It's been over 25 years since radio shock jock Howard Stern went national and in his own way helped to define today's AM radio. So, it's amazing to see the liberal media now suddenly discover a mean puritanical streak in what looks to be an effort to silence voices on the Right. And I thought it was the Christian right that seeks to enforce some moral order on the population?
With cross-over media and careers being so much in vogue today, should it really be a surprise that what may work, or be fine in one medium, could be interpreted as inappropriate on another? And why is it that only conservative voices seem to suffer this guilt by association, generated by the Left, to try and get them kicked off the air? This despicable political tactic deserves to be called out for what it is, the modern day equivalent of book burning.
Call it a Vast Left-wing Conspiracy, or some interesting connections if you follow New Media. It seems that not long after former Politico staffer Ben Smith moved to Buzzfeed, Politico may now be linking up with Buzzfeed to put some distance between itself and ideologically-biased media outlet Media Matters.
The most aggressive would be book burner at Politico these days appears to be Dylan Byers.
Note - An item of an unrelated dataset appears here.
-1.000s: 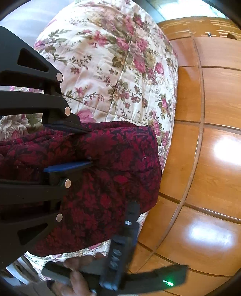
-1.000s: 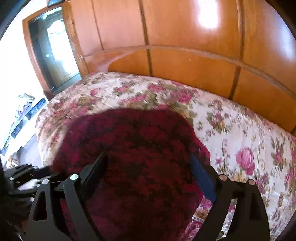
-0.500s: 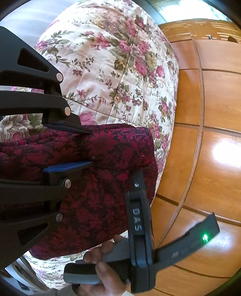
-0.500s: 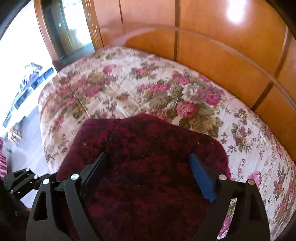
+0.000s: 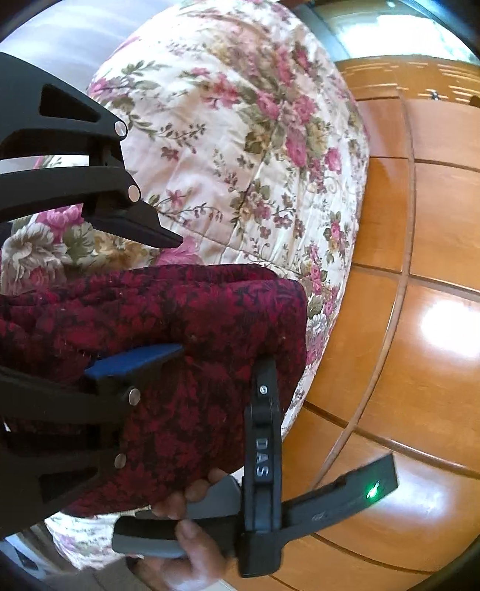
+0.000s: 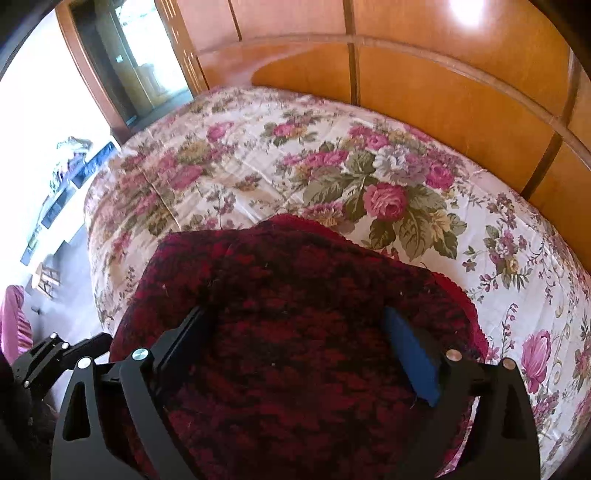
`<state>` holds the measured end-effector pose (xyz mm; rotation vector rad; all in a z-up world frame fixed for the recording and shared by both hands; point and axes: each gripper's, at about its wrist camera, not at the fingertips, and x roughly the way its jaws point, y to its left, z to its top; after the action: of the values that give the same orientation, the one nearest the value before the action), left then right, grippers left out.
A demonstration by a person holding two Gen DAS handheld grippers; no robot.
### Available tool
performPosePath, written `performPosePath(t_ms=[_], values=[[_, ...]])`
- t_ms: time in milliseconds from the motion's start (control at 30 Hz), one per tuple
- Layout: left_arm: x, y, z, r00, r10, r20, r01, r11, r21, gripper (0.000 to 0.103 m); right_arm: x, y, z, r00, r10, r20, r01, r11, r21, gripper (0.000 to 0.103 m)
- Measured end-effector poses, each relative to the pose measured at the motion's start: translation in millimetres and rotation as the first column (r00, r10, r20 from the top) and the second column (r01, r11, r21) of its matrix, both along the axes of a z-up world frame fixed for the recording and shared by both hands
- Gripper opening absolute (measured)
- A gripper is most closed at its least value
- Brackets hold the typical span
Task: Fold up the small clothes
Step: 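Grasp the bundle with the right gripper while the left gripper grips its other end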
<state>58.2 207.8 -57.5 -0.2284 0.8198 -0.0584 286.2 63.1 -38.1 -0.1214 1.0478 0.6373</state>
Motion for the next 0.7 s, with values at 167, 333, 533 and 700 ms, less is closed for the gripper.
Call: performPosePath(t_ms=[167, 333, 533, 700], values=[[-2.6, -4.1, 1.7, 1.0, -0.004, 0.008, 0.004, 1.0, 0.017, 0.056, -13.0, -8.2, 13.4, 0.997, -0.033, 0.069, 0.033, 0.999, 0.002, 0.1], [-3.9, -3.3, -0.8, 1.0, -0.011, 0.008, 0.011, 1.0, 0.017, 0.056, -29.6, -37.9, 26.5, 0.99, -0.099, 0.099, 0.093, 0.994, 0.062, 0.101], [-1.7, 2.2, -4.3, 1.0, -0.015, 0.004, 0.015, 1.0, -0.01, 0.065, -51.0, -110.0, 17.7, 0.976, -0.215, -0.033, 0.216, 0.942, 0.256, 0.101], [3.1, 14.6, -11.2, 0.999, -0.035, -0.009, 0.034, 0.996, -0.088, 0.077, -70.0, -157.8, -19.4, 0.935, -0.253, -0.248, 0.333, 0.867, 0.371, 0.101]])
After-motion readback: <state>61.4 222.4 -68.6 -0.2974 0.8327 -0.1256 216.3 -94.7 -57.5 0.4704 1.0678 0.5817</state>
After going after Big Journalism
editor, Dana Loesch, he's now targeted Erick Erickson
for comments made on his AM radio show.
BuzzFeed's Rosie Gray flags a comment from CNN political contibutor Erick Erickson that could cause problems for the network:
CNN commentator and conservative blogger Erick Erickson described the tasing of an Occupy D.C. protester as "hilarious" and "made of awesome" on his radio show yesterday. "Watching a hippie protester get tased just makes my day," he said.
However, if one clicks through to Buzzfeed
, you'll see that the attack actually comes from Media Matters
CNN commentator and conservative blogger Erick Erickson described the tasing of an Occupy DC protester as "hilarious" and "made of awesome" on his radio show yesterday. "Watching a hippie protester get tased just makes my day," he said.
One can defend Erickson's comments as humor totally appropriate for the audience and the medium, or as using absurdity to make a point. But the sad facts is, it shouldn't need defending at all. As with the vicious recent attacks on Dana Loesch, radio and television are two different entities and require different presentation. I think most people get that and unless any individuals in question begin making jokes or illustrating points not really very shocking by today's standards on AM radio on this, or that particular other network, one would hope they continue to have the respect for the First Amendment and free association, to include cross-over between different strains of media, that all Americans deserve.
Now if only the nannies over at Media Matters would get that, though, it's doubtful under the leadership of chief nanny, cook and bottle washer, Eric Boehlert.